发布于 2016-03-22 04:31:40

下面是我在Spark上的Python实现,用于计算包含感兴趣的值的RDD的百分位数。

def percentile_threshold(ardd, percentile):
    assert percentile > 0 and percentile <= 100, "percentile should be larger then 0 and smaller or equal to 100"

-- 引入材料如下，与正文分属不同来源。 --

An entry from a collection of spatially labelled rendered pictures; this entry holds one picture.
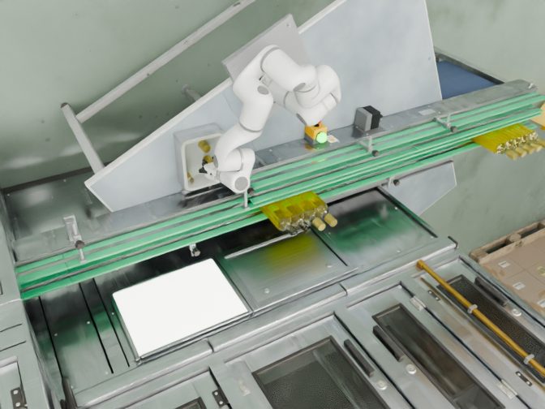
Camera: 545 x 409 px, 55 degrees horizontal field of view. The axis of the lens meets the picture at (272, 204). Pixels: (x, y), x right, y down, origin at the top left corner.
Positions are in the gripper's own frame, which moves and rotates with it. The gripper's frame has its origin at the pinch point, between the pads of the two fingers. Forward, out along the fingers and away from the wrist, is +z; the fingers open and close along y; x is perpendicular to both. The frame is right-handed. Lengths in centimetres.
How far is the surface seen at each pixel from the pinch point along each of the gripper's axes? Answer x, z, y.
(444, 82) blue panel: -6, 31, 152
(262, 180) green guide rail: -11.0, -6.7, 17.6
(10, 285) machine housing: -6, -33, -76
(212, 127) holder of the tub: 12.4, 2.5, 4.6
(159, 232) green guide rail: -18.8, -4.6, -26.5
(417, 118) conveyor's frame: -10, 2, 106
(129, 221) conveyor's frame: -14.3, 4.0, -34.6
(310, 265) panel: -44, -27, 24
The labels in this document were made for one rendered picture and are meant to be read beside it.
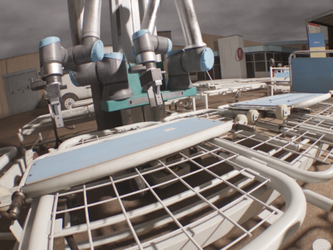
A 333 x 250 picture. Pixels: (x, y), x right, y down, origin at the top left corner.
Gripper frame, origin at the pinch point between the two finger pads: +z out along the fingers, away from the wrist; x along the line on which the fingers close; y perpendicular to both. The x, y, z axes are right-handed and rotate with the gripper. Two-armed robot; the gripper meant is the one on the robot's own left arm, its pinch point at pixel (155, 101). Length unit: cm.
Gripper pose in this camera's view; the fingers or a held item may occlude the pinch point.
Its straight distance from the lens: 81.5
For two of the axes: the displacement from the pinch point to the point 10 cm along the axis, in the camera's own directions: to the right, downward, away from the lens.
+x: -5.0, 0.4, 8.7
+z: 2.1, 9.7, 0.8
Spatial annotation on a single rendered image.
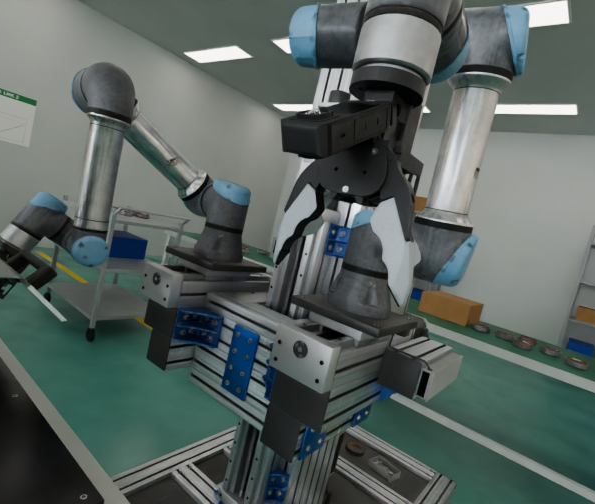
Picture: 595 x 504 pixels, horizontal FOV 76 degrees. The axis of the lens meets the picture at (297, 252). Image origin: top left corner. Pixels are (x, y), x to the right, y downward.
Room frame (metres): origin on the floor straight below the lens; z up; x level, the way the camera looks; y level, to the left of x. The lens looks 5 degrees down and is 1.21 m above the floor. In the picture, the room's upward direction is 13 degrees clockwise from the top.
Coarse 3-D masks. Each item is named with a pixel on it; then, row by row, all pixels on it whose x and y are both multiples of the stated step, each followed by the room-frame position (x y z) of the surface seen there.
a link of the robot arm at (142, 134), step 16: (80, 80) 0.93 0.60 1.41; (80, 96) 0.96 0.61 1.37; (128, 128) 1.05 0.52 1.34; (144, 128) 1.07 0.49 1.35; (144, 144) 1.08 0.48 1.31; (160, 144) 1.10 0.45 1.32; (160, 160) 1.12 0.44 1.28; (176, 160) 1.14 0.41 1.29; (176, 176) 1.16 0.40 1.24; (192, 176) 1.18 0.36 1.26; (208, 176) 1.23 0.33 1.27; (192, 192) 1.18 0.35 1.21; (192, 208) 1.24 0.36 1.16
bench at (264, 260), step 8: (168, 232) 4.29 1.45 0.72; (176, 232) 4.23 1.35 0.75; (184, 232) 4.43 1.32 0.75; (168, 240) 4.33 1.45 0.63; (184, 240) 4.09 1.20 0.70; (192, 240) 4.01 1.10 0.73; (256, 248) 4.56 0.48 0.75; (168, 256) 4.35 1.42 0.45; (248, 256) 3.64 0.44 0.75; (256, 256) 3.79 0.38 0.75; (264, 256) 3.95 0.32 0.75; (264, 264) 3.37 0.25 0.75; (272, 264) 3.48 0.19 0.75
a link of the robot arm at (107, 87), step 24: (96, 72) 0.90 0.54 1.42; (120, 72) 0.93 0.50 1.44; (96, 96) 0.88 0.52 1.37; (120, 96) 0.90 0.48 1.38; (96, 120) 0.89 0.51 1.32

    return ardd.sortBy(lambda x: x).zipWithIndex().map(lambda x: (x[1], x[0])) \
            .lookup(np.ceil(ardd.count() / 100 * percentile - 1))[0]

# Now test it out
import numpy as np
randlist = range(1,10001)
np.random.shuffle(randlist)
ardd = sc.parallelize(randlist)

print percentile_threshold(ardd,0.001)
print percentile_threshold(ardd,1)
print percentile_threshold(ardd,60.11)
print percentile_threshold(ardd,99)
print percentile_threshold(ardd,99.999)
print percentile_threshold(ardd,100)

# output:
# 1
# 100
# 6011
# 9900
# 10000
# 10000

另外,我定义了下面的函数来获得第10到100个百分位数。

def get_percentiles(rdd, stepsize=10):
    percentiles = []
    rddcount100 = rdd.count() / 100 
    sortedrdd = ardd.sortBy(lambda x: x).zipWithIndex().map(lambda x: (x[1], x[0]))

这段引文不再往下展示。